WHAT IS EXPECTED: Write out the data below in full. Keep it exact.
SUPPLIED INFORMATION Start Marker
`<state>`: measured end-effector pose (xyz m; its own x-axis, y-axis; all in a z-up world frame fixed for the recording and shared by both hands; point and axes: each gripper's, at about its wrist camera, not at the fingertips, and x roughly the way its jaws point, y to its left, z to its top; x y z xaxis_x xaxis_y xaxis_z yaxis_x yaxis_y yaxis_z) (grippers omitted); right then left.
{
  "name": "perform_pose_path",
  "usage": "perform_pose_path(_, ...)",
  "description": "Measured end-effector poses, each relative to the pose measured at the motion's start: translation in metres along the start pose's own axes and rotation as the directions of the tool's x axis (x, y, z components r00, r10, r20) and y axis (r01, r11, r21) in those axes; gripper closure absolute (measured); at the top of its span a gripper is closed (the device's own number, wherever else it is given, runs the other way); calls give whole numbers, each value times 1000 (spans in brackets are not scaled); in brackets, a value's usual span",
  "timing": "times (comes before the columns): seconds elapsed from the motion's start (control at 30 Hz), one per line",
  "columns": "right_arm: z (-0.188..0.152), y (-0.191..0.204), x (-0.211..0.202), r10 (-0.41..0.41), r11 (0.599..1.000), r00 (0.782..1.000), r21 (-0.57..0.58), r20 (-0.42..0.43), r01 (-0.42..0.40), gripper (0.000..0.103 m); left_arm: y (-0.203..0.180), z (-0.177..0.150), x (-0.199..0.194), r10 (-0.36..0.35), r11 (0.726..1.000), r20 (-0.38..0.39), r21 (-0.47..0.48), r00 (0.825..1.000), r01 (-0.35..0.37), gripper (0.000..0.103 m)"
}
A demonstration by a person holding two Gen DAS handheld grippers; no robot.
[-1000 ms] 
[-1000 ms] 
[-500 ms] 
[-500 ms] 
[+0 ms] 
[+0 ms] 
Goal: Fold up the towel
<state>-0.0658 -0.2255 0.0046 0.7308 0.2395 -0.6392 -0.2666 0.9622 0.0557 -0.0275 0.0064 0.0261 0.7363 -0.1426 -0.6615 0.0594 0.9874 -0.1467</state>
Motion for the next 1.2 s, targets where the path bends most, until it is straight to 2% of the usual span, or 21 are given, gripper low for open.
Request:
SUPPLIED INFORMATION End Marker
SOLUTION TO THIS EXERCISE:
`<state>`: measured end-effector pose (xyz m; its own x-axis, y-axis; all in a z-up world frame fixed for the recording and shared by both hands; point and axes: each gripper's, at about its wrist camera, not at the fingertips, and x roughly the way its jaws point, y to its left, z to its top; x y z xaxis_x xaxis_y xaxis_z yaxis_x yaxis_y yaxis_z) (grippers omitted); right then left.
{
  "name": "perform_pose_path",
  "usage": "perform_pose_path(_, ...)",
  "description": "Measured end-effector poses, each relative to the pose measured at the motion's start: translation in metres along the start pose's own axes and rotation as the directions of the tool's x axis (x, y, z components r00, r10, r20) and y axis (r01, r11, r21) in those axes; gripper closure absolute (measured); at the top of its span a gripper is closed (the device's own number, wherever else it is given, runs the other way); calls give whole numbers, each value times 1000 (spans in brackets are not scaled); in brackets, a value's usual span",
  "timing": "times (comes before the columns): seconds elapsed from the motion's start (control at 30 Hz), one per line",
  "columns": "right_arm: z (-0.188..0.152), y (-0.191..0.204), x (-0.211..0.202), r10 (-0.41..0.41), r11 (0.599..1.000), r00 (0.782..1.000), r21 (-0.57..0.58), r20 (-0.42..0.43), r01 (-0.42..0.40), gripper (0.000..0.103 m); left_arm: y (-0.203..0.180), z (-0.177..0.150), x (-0.199..0.194), r10 (-0.36..0.35), r11 (0.726..1.000), r20 (-0.38..0.39), r21 (-0.47..0.48), r00 (0.825..1.000), r01 (-0.35..0.37), gripper (0.000..0.103 m)"
}
A demonstration by a person holding two Gen DAS handheld grippers; no robot.
[-1000 ms] 
[-1000 ms] 
[-500 ms] 
[-500 ms] 
[+0 ms] 
[+0 ms] 
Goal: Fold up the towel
<state>-0.0658 -0.2255 0.0046 0.7308 0.2395 -0.6392 -0.2666 0.9622 0.0557 -0.0275 0.0064 0.0261 0.7363 -0.1426 -0.6615 0.0594 0.9874 -0.1467</state>
Motion for the next 1.2 s, targets where the path bends most, until it is straight to 2% of the usual span, or 21 are given, gripper low for open.
Request:

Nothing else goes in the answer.